On the way back, a gentleman from Bulgaria (from the format of his registration number) reversed his truck into my Fiat Punto’s front wing while doing a three-point turn. He ran into the front offside wing and also pushed the front tyre and suspension inwards. Car can’t be driven any distance. I parked up, we swapped details, and I walked the half-a-mile or so back home.

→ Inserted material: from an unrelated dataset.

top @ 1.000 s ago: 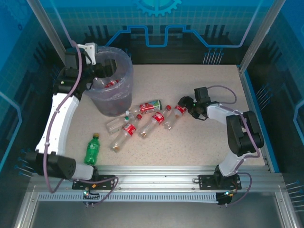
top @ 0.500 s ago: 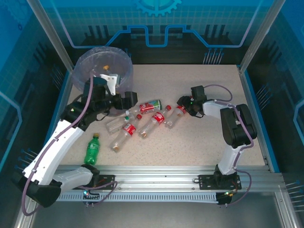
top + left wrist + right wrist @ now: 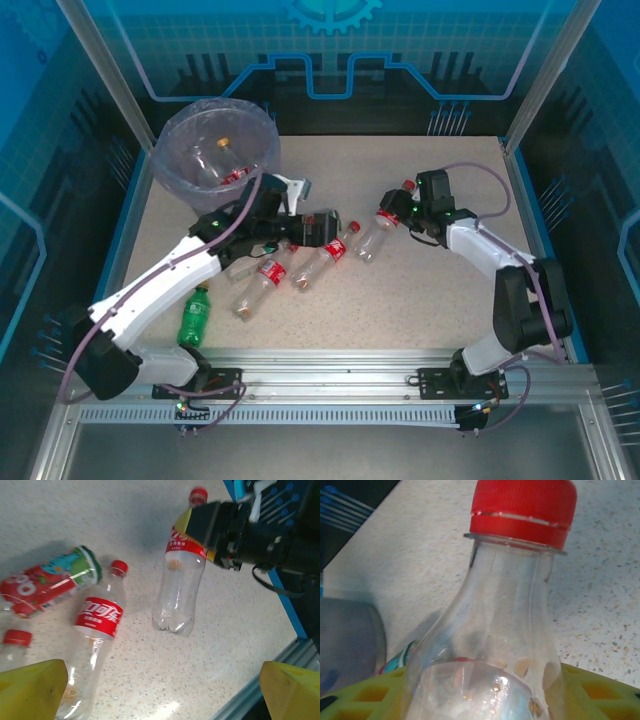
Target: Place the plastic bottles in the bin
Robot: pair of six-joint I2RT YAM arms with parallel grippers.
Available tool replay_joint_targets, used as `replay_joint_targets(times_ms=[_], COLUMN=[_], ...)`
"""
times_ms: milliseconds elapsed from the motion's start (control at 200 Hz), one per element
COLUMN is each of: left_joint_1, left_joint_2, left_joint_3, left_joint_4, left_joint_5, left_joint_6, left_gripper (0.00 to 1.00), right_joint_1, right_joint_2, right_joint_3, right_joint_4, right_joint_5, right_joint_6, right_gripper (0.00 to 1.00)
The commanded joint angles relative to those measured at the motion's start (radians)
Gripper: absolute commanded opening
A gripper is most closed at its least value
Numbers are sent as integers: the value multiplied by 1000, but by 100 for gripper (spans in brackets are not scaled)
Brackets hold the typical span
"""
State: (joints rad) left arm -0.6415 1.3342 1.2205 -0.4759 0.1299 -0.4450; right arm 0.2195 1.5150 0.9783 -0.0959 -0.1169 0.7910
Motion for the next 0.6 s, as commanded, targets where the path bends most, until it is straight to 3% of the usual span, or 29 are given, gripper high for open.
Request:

And got the worst night’s sleep I’ve had for a long, long time. I was wasted the next morning. Thursday morning I spent an hour on the phone to my insurance agent, repeating the same details again to the insurer, who said without a blink “his fault”. It seems it’s the job of people doing a three-point turn to watch what they are doing, not ours to watch out for them.

Thursday afternoon, I blew off the gym because I wasn’t feeling too hot. I had an uncomfortable train ride back, at one point needing to stand in the open doors to cool down. Yep. When I got home, I threw up. It wasn’t food poisoning, thank heaven, because that for me can be horrendous and involves going to hospital. I went to bed about half-past eight, if not earlier.

Friday I managed to do some work from home. I thought I was feeling okay. I had forgotten that my insurance is fully comprehensive and includes a hire car for the time between the accident and the insurance company making an offer, and a nice Chinese girl with an English good-school accent from Enterprise delivered a car on Friday morning.

Saturday I had all sorts of good intentions, which were abandoned when I felt queazy after breakfast. It was the most unproductive and ridiculous day I’ve had in ages. I think it was about some kind of recuperation.

I gave up on going into town because South West trains were doing maintenance work, and so was a lot of the District Line. My Higher Power intended that I rest.

Sunday has been better. I haven’t been out and about, but I haven’t been falling asleep on my couch every twenty minutes either. I went for a walk round my local Air Park, then ran up in the nice hire car to put the key in the exhaust of my Punto, so that the men from a garage with a Southampton (!) telephone number can come and collect it.

I bought the Punto in February 2010, so I’ve had it for nine and a half years. I’d prefer to have had it for another nine-and-a-half to be honest, but where would Western Capitalism be if we all did things like that? So I’ll be off to Car Giant in White City to get a replacement in about a week or so. There’s no question that the insurance company will write the Punto off. I’ll bet suspension units and coachwork cost more than the re-sale value of the car. Someone who knew what they were doing would probably fix it up for around a couple of hundred quid excluding labour.

I reckon I lose around 10%-15% of my life on colds and feeling poorly. Every year. I notice it more now I’m sober and do more with my days than I did when I was drinking.

I have no resolutions to deal with this. It’s just what happens, and I have at least one more cold between now and Christmas, usually just after half-term. Some of that is age: just as I lose the ability to recover fast, I lose the ability to carry on while not-feeling-my-best. But you call me and want to discuss something work-related and I’m on it during the call. Then I fall off again. It’s the self-starting bit I can’t do. Maybe I should schedule all my meetings for when I’m ill.